For this was a day for measured words and steps, a day when unionists talked down Dublin's role in the negotiations and nationalists talked it up.
And one thing is already clear: if these discussions are to go anywhere, then some of the participants are going to have to get over themselves.
One veteran journalist described them as "Peter's Talks" – meaning they are being shaped and managed by Secretary of State Theresa Villiers to meet the needs of the First Minister and DUP leader Mr Robinson. If that is the case, they will fail.
Martin McGuinness described current relationships in the Office of the First and Deputy First Minister as "absolutely appalling" and accused the DUP of showing "utter contempt" for this latest talks process.
That was because of their absence from the morning session, attended by the Secretary of State, Irish Foreign Minister Charlie Flanagan and four of the five Executive parties.

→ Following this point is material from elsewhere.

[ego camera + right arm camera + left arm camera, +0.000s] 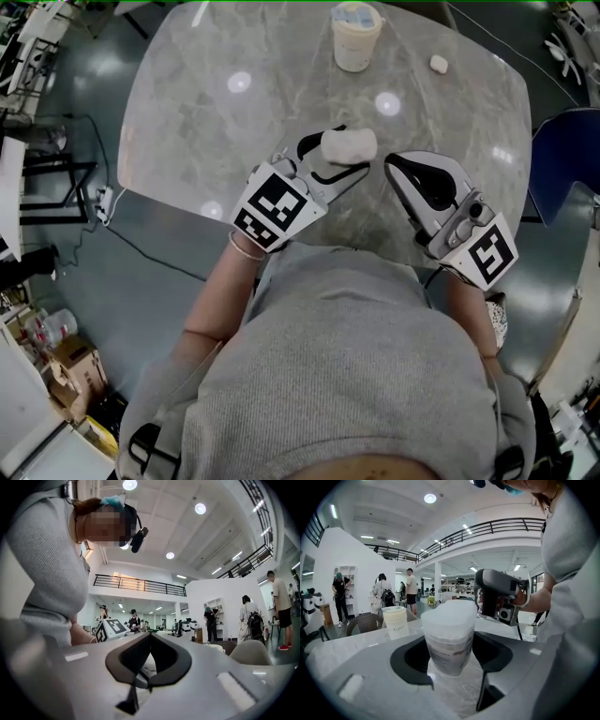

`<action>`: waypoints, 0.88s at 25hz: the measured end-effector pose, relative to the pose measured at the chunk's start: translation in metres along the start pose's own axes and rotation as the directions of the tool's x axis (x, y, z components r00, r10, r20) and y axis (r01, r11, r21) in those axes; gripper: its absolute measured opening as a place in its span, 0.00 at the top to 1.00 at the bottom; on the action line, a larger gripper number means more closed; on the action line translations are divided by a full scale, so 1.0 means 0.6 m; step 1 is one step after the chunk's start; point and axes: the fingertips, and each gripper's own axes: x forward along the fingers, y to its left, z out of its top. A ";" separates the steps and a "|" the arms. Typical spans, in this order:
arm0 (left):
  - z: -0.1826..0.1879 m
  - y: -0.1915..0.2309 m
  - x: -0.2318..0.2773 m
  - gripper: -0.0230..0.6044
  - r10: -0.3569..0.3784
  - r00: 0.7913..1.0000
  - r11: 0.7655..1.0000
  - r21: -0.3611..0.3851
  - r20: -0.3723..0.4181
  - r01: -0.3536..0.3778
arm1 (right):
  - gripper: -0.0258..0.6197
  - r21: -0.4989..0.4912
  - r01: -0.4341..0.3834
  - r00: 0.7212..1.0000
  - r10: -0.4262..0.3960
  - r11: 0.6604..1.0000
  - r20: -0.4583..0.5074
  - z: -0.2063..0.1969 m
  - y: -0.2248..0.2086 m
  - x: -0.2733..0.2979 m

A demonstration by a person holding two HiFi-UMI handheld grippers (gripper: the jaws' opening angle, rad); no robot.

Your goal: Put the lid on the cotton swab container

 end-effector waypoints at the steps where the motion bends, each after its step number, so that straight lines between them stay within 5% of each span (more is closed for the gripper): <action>1: 0.001 0.003 0.002 0.53 -0.006 1.000 1.000 0.002 0.003 0.006 | 0.96 0.002 0.008 1.000 -0.008 1.000 -0.002 -0.001 -0.002 0.001; 22: -0.063 0.031 0.048 0.53 -0.145 0.989 0.983 0.110 -0.008 0.145 | 0.96 0.043 0.253 0.968 -0.253 0.967 -0.005 -0.017 0.006 -0.019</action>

Peter Robinson's non-appearance was no surprise. He had made it clear he wasn't interested in what he called a "showpiece" or "circus act" beginning for the sake of the media. Instead, as signalled, his party held separate talks with Ms Villiers.
UUP leader Mike Nesbitt did attend with party colleague Michael McGimpsey, a senior unionist negotiator when David Trimble began the power-sharing arrangements with Sinn Fein almost 15 years ago. Nesbitt talked later about a "big agenda" and the bar now being higher than it was for the Haass talks on flags, parades and the past.
The money issues – budgets and welfare reform – make these negotiations an even bigger challenge this time around.
But the detail, where the devil of these discussions still lies, has yet to be tackled and it's here that the talks will either succeed or fail.
The magpies that sat in twos around the the grounds of Stormont were maybe trying to send out a positive message, some sign of hope. But any optimism needs to be matched by leadership.
Sinn Fein has lost confidence in Peter Robinson, and the DUP believes that, on welfare reform, Martin McGuinness was overruled by Gerry Adams. If this summit is ever going to work, it is going to take new thinking and leadership. Not on the part of one or two leaders, but all the leaders and the governments and marginalised communities.
The weeks of these negotiations can't be reduced to unionists playing hide-and-seek with Irish Foreign Minister Charlie Flanagan. These talks are about saving Stormont and the political process. That will mean all hands on deck.